There is one span to output from the data below: the lines starting at the line with "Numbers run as" and ending at the line with "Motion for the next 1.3". Output it exactly, ends included, nothing more.

**Data records**
┄┄┄┄┄┄┄┄┄┄┄┄┄┄┄┄┄┄┄┄
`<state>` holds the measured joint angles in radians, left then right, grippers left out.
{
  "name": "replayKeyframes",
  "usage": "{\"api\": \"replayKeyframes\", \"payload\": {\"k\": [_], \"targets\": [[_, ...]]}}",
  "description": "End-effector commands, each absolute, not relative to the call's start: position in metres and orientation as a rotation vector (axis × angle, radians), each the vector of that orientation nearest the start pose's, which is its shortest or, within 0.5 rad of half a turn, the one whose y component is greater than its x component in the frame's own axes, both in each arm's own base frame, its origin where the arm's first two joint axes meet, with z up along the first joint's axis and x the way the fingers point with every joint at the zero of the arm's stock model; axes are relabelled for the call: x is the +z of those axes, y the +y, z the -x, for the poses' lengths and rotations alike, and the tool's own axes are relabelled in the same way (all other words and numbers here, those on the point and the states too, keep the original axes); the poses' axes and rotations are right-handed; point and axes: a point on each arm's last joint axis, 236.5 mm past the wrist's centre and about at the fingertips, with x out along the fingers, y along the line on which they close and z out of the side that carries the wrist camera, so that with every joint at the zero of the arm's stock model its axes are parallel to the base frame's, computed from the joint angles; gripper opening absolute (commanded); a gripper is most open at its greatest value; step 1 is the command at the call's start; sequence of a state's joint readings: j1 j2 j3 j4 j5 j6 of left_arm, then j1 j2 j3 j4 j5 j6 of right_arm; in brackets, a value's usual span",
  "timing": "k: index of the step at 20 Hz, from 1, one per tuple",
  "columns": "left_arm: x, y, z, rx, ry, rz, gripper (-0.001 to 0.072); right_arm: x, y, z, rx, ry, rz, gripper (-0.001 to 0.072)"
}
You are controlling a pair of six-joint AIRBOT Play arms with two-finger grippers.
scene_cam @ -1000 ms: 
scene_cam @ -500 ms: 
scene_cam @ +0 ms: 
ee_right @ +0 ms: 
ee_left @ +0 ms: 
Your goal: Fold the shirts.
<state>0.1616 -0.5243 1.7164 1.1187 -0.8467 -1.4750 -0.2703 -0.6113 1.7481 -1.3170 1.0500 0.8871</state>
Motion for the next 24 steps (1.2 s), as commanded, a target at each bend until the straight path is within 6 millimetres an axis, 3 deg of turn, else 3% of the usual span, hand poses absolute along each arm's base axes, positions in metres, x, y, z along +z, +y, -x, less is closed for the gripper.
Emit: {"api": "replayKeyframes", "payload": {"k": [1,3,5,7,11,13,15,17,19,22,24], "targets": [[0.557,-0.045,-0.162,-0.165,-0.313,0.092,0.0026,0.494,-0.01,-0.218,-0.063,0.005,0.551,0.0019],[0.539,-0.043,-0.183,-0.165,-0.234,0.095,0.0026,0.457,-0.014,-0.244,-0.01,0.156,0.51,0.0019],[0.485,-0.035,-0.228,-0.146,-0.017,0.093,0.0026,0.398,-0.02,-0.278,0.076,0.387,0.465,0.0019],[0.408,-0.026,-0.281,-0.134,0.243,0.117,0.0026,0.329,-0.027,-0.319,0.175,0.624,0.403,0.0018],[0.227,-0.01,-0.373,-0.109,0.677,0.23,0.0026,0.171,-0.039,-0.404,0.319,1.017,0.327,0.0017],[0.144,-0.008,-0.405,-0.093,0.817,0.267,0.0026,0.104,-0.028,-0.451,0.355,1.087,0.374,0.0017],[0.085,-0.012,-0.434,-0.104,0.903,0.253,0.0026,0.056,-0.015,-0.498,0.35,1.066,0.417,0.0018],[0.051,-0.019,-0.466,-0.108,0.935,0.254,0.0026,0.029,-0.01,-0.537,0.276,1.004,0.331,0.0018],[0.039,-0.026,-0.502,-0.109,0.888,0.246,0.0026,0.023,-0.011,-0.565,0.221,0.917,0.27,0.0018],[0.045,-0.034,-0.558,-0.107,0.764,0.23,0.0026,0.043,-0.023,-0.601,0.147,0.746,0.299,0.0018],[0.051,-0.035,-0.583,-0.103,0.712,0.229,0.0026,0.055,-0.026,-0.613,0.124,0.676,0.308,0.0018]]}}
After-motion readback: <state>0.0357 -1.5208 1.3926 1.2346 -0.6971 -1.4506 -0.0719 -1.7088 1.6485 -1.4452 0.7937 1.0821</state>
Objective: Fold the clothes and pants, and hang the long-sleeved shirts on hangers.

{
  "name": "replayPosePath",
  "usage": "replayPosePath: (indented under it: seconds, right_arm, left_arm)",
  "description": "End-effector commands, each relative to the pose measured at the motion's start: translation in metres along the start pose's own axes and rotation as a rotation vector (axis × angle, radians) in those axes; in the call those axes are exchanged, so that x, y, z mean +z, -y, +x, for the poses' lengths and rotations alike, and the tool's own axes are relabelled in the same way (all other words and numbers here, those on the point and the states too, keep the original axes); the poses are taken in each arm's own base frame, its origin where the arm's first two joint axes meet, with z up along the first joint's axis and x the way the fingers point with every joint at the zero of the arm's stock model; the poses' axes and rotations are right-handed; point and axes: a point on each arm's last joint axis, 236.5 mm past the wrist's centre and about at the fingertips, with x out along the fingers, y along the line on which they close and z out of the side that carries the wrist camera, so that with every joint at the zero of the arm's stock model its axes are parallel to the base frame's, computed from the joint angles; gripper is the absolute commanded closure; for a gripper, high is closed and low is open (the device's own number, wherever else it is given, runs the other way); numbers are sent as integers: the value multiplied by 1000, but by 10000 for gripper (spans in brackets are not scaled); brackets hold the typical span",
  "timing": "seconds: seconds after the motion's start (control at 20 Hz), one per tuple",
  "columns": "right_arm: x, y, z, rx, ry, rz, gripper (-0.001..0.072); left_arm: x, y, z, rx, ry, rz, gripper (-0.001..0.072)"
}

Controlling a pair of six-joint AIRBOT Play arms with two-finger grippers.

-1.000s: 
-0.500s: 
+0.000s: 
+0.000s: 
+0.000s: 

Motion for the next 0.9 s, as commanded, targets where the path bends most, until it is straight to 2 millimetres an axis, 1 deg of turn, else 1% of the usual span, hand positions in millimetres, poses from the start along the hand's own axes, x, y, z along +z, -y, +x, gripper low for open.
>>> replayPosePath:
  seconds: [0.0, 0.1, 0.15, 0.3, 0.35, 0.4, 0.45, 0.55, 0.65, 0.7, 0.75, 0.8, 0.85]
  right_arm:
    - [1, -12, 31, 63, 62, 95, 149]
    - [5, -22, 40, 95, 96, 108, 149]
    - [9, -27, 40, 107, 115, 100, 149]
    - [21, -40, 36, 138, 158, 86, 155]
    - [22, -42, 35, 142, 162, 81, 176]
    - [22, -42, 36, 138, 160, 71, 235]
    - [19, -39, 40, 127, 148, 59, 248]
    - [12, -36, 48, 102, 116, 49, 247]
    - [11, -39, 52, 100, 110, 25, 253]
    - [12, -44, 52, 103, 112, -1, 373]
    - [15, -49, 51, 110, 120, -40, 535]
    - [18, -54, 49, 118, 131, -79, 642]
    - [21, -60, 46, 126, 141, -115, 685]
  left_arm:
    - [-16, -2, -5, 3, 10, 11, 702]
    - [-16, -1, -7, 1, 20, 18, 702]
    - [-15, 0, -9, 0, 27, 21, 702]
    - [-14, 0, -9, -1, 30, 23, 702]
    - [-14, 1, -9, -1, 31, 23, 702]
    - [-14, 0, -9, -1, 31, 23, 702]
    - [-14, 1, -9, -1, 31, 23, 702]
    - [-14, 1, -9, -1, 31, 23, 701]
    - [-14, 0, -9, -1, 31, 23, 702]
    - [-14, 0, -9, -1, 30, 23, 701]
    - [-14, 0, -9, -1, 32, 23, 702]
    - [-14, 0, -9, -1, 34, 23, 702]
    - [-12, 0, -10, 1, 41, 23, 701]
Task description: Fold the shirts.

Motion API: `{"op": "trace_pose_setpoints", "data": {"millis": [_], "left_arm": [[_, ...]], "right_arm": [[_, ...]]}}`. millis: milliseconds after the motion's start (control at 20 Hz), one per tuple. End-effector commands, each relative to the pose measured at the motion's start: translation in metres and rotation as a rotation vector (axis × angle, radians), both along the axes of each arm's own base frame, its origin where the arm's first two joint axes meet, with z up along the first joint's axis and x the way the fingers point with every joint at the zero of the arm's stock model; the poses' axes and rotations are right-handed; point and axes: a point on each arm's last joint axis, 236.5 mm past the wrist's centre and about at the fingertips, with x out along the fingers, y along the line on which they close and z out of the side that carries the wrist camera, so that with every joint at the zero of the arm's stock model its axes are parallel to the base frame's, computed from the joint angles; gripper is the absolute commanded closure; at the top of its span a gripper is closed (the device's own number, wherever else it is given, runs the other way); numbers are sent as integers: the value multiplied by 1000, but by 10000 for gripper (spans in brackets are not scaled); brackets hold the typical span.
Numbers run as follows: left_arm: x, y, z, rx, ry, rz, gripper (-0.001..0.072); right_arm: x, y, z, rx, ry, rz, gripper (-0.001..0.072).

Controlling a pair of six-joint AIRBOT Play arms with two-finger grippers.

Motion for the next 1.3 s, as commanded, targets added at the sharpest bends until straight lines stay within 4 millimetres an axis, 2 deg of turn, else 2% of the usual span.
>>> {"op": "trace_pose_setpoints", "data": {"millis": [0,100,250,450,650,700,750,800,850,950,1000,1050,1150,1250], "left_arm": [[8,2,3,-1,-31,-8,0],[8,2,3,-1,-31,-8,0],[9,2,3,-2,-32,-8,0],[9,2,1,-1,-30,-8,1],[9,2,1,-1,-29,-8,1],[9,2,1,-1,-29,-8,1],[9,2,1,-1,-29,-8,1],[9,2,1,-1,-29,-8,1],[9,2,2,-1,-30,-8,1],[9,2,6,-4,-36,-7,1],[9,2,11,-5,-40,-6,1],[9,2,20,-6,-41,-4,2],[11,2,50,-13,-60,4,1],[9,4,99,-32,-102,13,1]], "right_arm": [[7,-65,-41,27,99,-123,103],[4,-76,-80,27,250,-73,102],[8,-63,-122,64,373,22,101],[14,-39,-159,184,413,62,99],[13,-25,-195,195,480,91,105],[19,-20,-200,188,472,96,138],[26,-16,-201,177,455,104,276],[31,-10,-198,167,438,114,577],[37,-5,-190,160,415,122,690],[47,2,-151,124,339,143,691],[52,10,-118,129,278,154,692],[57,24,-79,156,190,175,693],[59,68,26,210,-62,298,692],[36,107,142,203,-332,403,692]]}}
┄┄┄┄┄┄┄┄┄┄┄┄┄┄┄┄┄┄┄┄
**EXERCISE ANSWER**
Numbers run as follows: left_arm: x, y, z, rx, ry, rz, gripper (-0.001..0.072); right_arm: x, y, z, rx, ry, rz, gripper (-0.001..0.072).

Controlling a pair of six-joint AIRBOT Play arms with two-finger grippers.

Motion for the next 1.3 s, as commanded, targets added at the sharpest bends until straight lines stay within 4 millimetres an axis, 2 deg of turn, else 2% of the usual span.

No more output is given for this exercise.